> **DIRECTIONS**
Copy the lines exactly. Begin at the first line of the data and stop after the line with "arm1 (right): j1".
• • •
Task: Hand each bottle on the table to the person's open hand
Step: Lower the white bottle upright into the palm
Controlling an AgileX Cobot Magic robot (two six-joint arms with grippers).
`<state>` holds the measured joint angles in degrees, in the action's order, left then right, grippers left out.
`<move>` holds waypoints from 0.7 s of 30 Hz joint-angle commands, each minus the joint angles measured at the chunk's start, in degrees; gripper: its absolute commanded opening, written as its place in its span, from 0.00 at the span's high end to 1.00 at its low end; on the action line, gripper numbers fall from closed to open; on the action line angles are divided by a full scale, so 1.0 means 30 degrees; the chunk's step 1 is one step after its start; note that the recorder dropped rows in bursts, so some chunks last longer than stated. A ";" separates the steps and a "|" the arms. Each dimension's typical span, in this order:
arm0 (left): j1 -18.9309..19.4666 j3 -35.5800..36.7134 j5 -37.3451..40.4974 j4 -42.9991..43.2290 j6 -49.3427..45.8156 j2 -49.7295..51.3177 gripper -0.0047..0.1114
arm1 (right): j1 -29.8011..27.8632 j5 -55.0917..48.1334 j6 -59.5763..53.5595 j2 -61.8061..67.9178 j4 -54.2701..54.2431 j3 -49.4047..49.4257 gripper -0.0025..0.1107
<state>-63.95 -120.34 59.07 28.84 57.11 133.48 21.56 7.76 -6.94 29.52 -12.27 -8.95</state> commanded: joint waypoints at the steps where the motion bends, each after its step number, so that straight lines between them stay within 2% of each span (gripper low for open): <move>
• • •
> **FINISHED TASK**
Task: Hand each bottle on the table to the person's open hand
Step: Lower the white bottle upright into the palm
Controlling an AgileX Cobot Magic robot (two six-joint arms with grippers).
`<state>` holds the measured joint angles in degrees, in the action's order, left then right, grippers left out.
`<move>` holds waypoints from 0.7 s of 30 Hz joint-angle commands, each minus the joint angles measured at the chunk's start, in degrees; gripper: its absolute commanded opening, written as its place in its span, from 0.00 at the span's high end to 1.00 at its low end; on the action line, gripper numbers fall from closed to open; on the action line angles are divided by a full scale, so 1.0 means 30 degrees; the chunk's step 1 is one step after its start; note that the recorder dropped rows in bursts, so some chunks last longer than stated. A ";" separates the steps and a "|" the arms. Each dimension's typical span, in this order:
arm0 (left): j1 -18.9309..19.4666 j3 -35.5800..36.7134 j5 -37.3451..40.4974 j4 -42.9991..43.2290 j6 -49.3427..45.8156 j2 -49.7295..51.3177 gripper -0.0047..0.1114
arm1 (right): j1 -29.8011..27.8632 j5 -55.0917..48.1334 j6 -59.5763..53.5595 j2 -61.8061..67.9178 j4 -54.2701..54.2431 j3 -49.4047..49.4257 gripper -0.0025..0.1107

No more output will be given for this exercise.